In an Orwellian society, where one group attains domination over another, this result was hardly unexpected, but the manner in which the excuse was found for the decision certainly caught many by surprise.
Before dealing with the statement of the National Director of Public Prosecutions (NDPP) on Monday, it is instructive to recap on the key events of this six-year saga.
In August 2003, the then head of the NDPP, Bulelani Ngcuka, announced that he would indict Schabir Shaik but, a prima facie case notwithstanding, he would not charge Zuma. In June 2005, Shaik was convicted, a conviction that passed muster with 16 more judges at the appeal stages. The evidence against Zuma made it difficult to follow the Ngcuka decision and it came as little surprise that on June 20 2005 Pikoli, the new NDPP proceeded to charge Zuma.
Thus began what Kemp J Kemp, lead counsel for Zuma, described as the Stalingrad strategy: a plethora of legal challenges designed to stop the prosecution or, at the least to slow the process down as Zuma ascended politically. At the end of June 2006, judge Msimang rejected the indictment, refused the prosecution a postponement and hence the case went to partial abeyance, save that a host of further evidential challenges brought by Zuma proceeded through the courts.
On December 27 2007 Pikoli recharged Zuma, producing an 87 page indictment.

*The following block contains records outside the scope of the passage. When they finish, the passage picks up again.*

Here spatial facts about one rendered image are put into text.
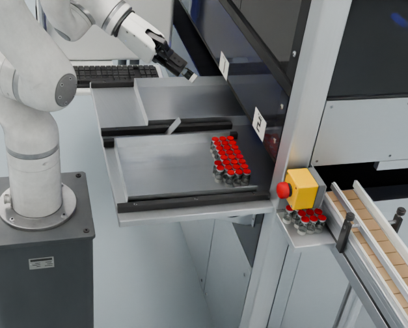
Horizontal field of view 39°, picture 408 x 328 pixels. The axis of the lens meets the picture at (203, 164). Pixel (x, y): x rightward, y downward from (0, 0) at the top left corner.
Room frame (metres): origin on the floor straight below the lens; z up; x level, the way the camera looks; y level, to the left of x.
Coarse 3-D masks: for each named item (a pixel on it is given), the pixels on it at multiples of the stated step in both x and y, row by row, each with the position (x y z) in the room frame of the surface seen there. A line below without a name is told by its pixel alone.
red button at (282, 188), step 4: (280, 184) 1.09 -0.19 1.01; (284, 184) 1.09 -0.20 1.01; (280, 188) 1.09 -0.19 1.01; (284, 188) 1.08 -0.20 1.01; (288, 188) 1.09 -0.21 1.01; (280, 192) 1.08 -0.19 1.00; (284, 192) 1.08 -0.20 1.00; (288, 192) 1.08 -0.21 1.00; (280, 196) 1.08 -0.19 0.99; (284, 196) 1.08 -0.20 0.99; (288, 196) 1.08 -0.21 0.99
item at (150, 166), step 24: (120, 144) 1.34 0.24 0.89; (144, 144) 1.37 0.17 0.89; (168, 144) 1.39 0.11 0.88; (192, 144) 1.40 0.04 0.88; (120, 168) 1.22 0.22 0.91; (144, 168) 1.26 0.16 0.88; (168, 168) 1.28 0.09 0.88; (192, 168) 1.29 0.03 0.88; (144, 192) 1.16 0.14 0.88; (168, 192) 1.13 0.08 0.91; (192, 192) 1.15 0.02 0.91; (216, 192) 1.17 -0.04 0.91; (240, 192) 1.19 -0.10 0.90
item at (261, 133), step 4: (256, 108) 1.37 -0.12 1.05; (256, 112) 1.37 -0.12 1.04; (256, 116) 1.36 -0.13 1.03; (260, 116) 1.34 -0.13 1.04; (256, 120) 1.36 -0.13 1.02; (264, 120) 1.31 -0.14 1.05; (252, 124) 1.38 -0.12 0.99; (256, 124) 1.35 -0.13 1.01; (264, 124) 1.31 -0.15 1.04; (260, 128) 1.32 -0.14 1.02; (264, 128) 1.30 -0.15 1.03; (256, 132) 1.34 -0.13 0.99; (260, 132) 1.32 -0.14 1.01; (264, 132) 1.30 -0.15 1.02; (260, 136) 1.32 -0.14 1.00
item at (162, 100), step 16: (144, 80) 1.71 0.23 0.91; (160, 80) 1.72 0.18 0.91; (176, 80) 1.74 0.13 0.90; (208, 80) 1.78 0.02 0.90; (224, 80) 1.80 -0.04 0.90; (144, 96) 1.65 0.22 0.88; (160, 96) 1.66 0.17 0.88; (176, 96) 1.67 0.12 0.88; (192, 96) 1.69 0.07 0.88; (208, 96) 1.70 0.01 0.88; (224, 96) 1.71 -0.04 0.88; (144, 112) 1.51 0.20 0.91; (160, 112) 1.56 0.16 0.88; (176, 112) 1.57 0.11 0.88; (192, 112) 1.59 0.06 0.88; (208, 112) 1.60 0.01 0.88; (224, 112) 1.61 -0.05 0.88; (240, 112) 1.63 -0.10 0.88
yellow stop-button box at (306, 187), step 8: (312, 168) 1.15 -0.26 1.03; (288, 176) 1.12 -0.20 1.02; (296, 176) 1.11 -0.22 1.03; (304, 176) 1.11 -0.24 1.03; (312, 176) 1.12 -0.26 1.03; (288, 184) 1.10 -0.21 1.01; (296, 184) 1.08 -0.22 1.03; (304, 184) 1.08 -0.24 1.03; (312, 184) 1.09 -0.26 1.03; (320, 184) 1.09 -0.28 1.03; (296, 192) 1.07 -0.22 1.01; (304, 192) 1.07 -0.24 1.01; (312, 192) 1.08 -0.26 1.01; (320, 192) 1.09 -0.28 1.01; (288, 200) 1.09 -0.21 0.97; (296, 200) 1.07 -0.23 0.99; (304, 200) 1.08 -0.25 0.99; (312, 200) 1.08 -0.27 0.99; (320, 200) 1.09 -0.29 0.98; (296, 208) 1.07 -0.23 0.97; (304, 208) 1.08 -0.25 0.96
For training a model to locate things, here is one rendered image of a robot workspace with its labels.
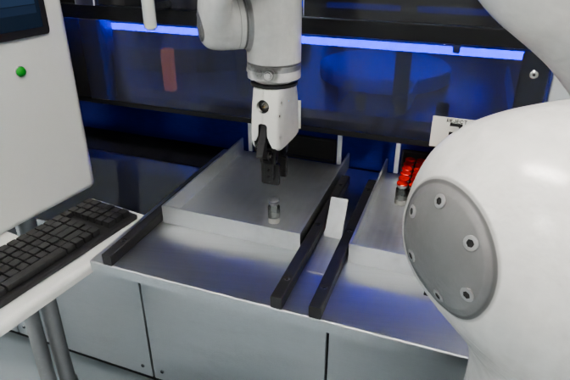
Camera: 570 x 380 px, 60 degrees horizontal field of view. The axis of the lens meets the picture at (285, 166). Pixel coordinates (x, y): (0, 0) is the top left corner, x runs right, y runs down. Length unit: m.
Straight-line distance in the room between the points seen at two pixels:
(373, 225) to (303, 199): 0.15
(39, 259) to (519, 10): 0.87
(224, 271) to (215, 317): 0.63
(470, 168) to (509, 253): 0.04
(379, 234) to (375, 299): 0.17
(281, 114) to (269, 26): 0.13
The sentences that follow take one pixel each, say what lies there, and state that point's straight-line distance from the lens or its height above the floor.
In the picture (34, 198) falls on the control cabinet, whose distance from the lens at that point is 1.17.
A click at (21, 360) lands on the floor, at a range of 2.07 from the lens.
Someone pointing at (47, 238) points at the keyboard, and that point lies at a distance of 1.05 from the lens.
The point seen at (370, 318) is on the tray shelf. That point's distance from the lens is 0.71.
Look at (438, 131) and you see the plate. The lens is 0.96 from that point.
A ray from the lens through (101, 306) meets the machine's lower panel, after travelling 1.65.
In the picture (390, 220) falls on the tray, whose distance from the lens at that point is 0.92.
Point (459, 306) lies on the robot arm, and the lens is 0.24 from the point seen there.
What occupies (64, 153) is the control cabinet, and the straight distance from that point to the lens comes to 1.18.
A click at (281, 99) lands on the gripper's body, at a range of 0.76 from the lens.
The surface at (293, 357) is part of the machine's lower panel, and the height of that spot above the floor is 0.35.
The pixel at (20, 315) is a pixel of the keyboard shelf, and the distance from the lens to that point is 0.93.
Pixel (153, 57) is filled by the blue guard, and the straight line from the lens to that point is 1.13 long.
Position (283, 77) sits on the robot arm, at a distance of 0.75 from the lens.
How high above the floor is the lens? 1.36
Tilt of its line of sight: 26 degrees down
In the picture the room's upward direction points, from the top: straight up

Once more, the Stalingrad tactic was employed, initially with some success with Judge Nicholson before his judgement was reversed in what proved to be the last role played by the courts.

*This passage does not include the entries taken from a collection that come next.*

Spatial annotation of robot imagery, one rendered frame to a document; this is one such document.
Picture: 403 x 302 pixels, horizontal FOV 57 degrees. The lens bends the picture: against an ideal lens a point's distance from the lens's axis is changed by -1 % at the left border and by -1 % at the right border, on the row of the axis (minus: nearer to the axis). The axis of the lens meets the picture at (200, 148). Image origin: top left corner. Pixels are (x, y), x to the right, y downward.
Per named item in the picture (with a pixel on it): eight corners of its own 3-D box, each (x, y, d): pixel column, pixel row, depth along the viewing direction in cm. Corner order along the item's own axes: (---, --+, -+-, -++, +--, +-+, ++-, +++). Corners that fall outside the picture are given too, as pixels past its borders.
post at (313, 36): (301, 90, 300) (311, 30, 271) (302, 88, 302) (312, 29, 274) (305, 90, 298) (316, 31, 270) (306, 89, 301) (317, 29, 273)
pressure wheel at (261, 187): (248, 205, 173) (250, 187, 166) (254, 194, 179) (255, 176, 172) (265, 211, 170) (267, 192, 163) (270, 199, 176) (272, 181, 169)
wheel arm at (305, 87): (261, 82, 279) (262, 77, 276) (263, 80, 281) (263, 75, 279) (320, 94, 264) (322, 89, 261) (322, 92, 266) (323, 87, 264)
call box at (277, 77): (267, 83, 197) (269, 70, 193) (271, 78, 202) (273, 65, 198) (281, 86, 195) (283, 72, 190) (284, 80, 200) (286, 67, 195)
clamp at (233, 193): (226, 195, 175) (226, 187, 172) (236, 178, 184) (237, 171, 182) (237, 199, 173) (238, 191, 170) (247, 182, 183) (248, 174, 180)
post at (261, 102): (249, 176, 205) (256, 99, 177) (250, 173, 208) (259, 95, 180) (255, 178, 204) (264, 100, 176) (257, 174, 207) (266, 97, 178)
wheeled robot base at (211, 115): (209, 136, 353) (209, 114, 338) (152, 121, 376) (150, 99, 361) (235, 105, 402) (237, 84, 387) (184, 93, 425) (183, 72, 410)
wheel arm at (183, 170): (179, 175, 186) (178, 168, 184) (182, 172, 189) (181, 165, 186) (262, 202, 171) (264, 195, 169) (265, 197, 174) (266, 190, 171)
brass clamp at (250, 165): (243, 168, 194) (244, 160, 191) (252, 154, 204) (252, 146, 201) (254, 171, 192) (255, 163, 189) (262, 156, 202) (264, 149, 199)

Chronology and consequences
The chronology reveals two important consequences. First, courts both found for and against Zuma, suggesting that the judicial system decided the cases in the best, impartial tradition of a judiciary, differing on legal interpretation but little more. Second, the idea punted by a range of ersatz legal experts that Zuma was faced with a long-running saga totally outside of his control is flatly contradicted by the chronology. With the Shaik conviction, the NPA had little choice but to charge Zuma. The delays were all caused thereafter by the Stalingrad strategy. Further, the courts showed that it was possible for Zuma to obtain a fair trial. So why did the NPA not take the view that the courts decide on the problems raised on the tape of McCarthy’s musings?
It is difficult to divine the answer from the statement of the NPA, but there are indications. In the passage of the judgement of Judge Louis Harms in NDPP vs Zuma, which is cited by the NDPP, a distinction is drawn between the motive to prosecute — which is irrelevant — and an improper purpose; that is where the decision of the NPA is not designed to prosecute legitimately. Judge Harms also noted that a prosecution is wrongful if reasonable and probable grounds for prosecuting are absent. But from the NPA statement, it is clear that the Zuma representations did not militate against the substantive merits, the fair trial defences nor the practical implications of a continued prosecution.

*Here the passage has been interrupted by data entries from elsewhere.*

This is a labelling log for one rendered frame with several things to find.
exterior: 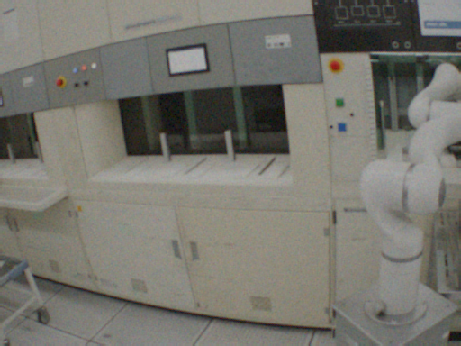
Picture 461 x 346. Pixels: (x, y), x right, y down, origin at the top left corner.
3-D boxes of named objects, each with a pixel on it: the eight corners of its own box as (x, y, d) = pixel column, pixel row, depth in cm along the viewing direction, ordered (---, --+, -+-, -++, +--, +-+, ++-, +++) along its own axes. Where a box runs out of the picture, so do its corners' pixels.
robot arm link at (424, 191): (381, 218, 101) (438, 229, 90) (376, 177, 95) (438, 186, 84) (432, 124, 130) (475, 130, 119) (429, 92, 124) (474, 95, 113)
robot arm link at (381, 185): (413, 266, 96) (420, 175, 88) (352, 252, 108) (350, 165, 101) (429, 244, 104) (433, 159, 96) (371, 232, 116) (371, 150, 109)
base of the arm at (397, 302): (392, 335, 98) (399, 278, 92) (352, 305, 115) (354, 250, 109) (439, 306, 104) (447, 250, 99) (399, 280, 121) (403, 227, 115)
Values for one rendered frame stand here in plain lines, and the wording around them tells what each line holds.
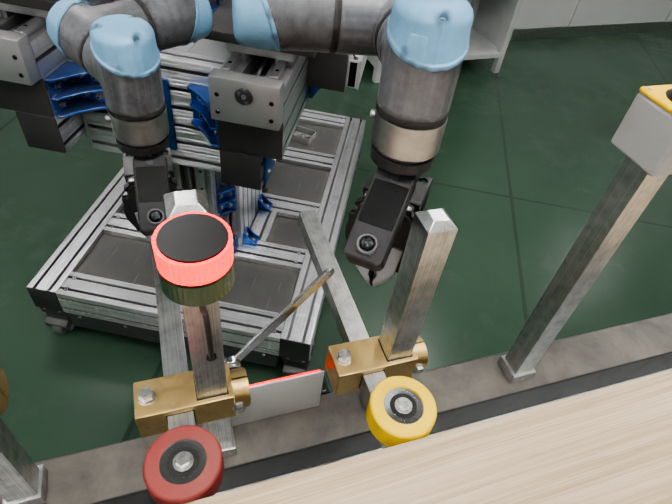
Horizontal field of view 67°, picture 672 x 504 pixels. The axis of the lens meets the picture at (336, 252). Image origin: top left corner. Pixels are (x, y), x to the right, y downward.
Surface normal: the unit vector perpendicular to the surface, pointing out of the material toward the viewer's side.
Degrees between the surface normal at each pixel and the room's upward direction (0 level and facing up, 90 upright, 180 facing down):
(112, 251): 0
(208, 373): 90
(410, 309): 90
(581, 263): 90
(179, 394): 0
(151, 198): 32
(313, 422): 0
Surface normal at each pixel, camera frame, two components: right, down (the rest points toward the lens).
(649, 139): -0.95, 0.15
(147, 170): 0.29, -0.24
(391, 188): -0.14, -0.29
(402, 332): 0.30, 0.70
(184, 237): 0.11, -0.70

So why did the possible abuse of process trump all else? It is claimed that McCarthys’s timing of the charge was the smoking gun — the factor that tainted the whole process. But the prosecution team was always going to charge Zuma, the only decision being whether to do so before the Polokwane conference.
The overall impression is that a justification was found by members of the NDPP, who were more politically sensitive to the saga. It was better to seize this chance than leave the decision to a court.
The taped conversations hardly give rise to the compelling conclusion of either an innocent person being charged to serve a political purpose or of professional prosecutors never charging. So, a dark cloud of doubt will sadly remain over this sorry saga.
This doubt will be further compounded by how the defence team gained access to the tapes, the dexterity by which former president Thabo Mbeki was left out of the abuse of process. McCarthy becomes the fall guy; Nguka is the supporting actor.
The onus shifts to Zuma. If he appoints an NPA staffed by professionals and not party politicians in prior life, and if an ANC dominated JSC, together with Zuma ensures the appointment of a demographically representative group of judges who are fiercely beholden to the Constitution and no more, some serious good can still emerge from this mess. If not, and the save Zuma campaign transforms into all politically inconvenient areas, then the rule of law can rest in peace.